— Assigned task —
With the pictures left out, retype exactly the lines below starting at the line that contains "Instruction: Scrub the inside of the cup" and ending at the line that contains "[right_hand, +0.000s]".

--- Provided material ---

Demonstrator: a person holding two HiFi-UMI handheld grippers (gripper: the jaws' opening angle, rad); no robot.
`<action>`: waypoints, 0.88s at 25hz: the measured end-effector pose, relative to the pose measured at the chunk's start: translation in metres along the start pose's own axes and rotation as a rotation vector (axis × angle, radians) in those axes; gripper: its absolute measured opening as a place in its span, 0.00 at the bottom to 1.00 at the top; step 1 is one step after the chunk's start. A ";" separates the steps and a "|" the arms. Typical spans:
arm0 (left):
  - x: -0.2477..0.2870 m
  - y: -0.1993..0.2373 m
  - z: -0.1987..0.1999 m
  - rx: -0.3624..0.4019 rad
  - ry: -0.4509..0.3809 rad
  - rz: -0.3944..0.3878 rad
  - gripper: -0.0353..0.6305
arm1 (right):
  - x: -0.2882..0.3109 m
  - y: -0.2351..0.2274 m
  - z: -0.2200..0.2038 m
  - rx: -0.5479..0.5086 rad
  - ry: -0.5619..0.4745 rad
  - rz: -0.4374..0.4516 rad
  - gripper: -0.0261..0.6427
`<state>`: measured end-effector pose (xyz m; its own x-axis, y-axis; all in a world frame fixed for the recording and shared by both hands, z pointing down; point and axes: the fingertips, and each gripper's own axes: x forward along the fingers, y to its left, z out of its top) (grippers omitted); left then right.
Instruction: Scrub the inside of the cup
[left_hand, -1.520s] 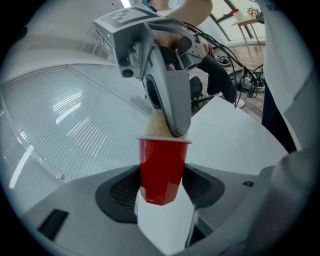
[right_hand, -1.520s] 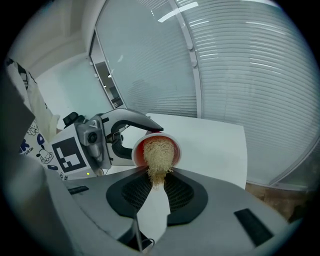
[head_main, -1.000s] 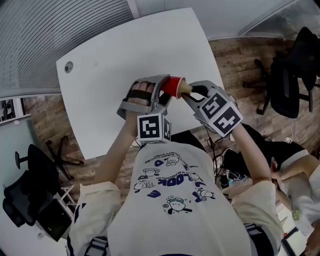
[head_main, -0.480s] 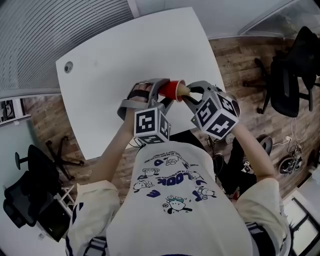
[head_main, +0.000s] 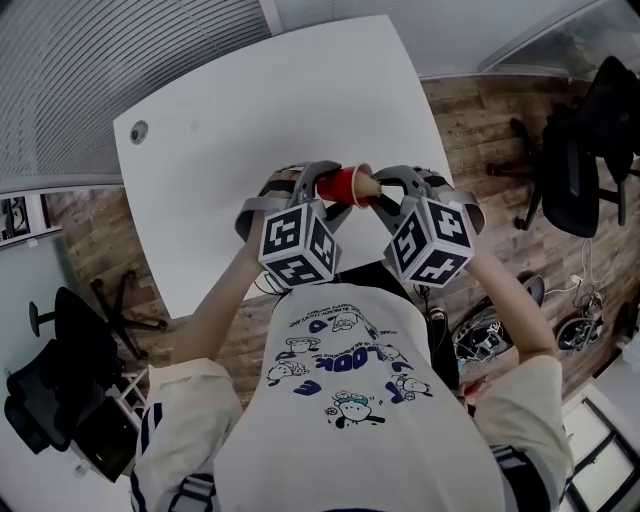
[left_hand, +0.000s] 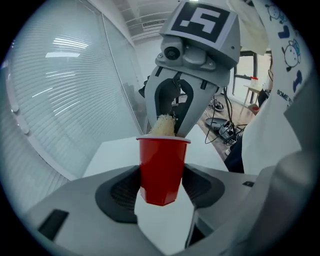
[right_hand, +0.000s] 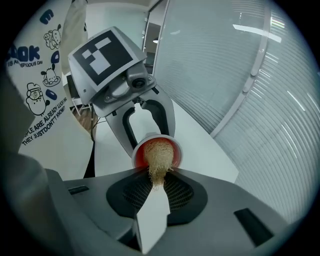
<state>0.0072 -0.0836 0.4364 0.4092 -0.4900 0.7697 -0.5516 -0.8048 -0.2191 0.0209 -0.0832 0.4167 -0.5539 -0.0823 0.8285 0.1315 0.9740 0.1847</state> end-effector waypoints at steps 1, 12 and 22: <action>0.000 0.000 0.000 -0.012 -0.003 -0.011 0.50 | 0.000 0.000 0.000 -0.011 -0.002 -0.001 0.14; -0.004 -0.007 0.000 -0.078 0.008 -0.176 0.50 | -0.003 0.003 0.003 -0.192 -0.004 -0.015 0.14; -0.003 -0.017 -0.002 -0.169 -0.007 -0.308 0.49 | 0.000 0.008 0.003 -0.331 0.003 -0.037 0.14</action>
<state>0.0141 -0.0673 0.4392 0.5798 -0.2358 0.7799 -0.5137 -0.8488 0.1253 0.0199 -0.0751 0.4163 -0.5605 -0.1172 0.8198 0.3716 0.8491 0.3754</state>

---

— Task solution —
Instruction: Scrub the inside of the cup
[left_hand, -1.520s] 
[right_hand, -1.520s] 
[head_main, -1.000s] 
[head_main, -0.480s] 
[head_main, +0.000s] 
[left_hand, +0.000s] 
[right_hand, +0.000s] 

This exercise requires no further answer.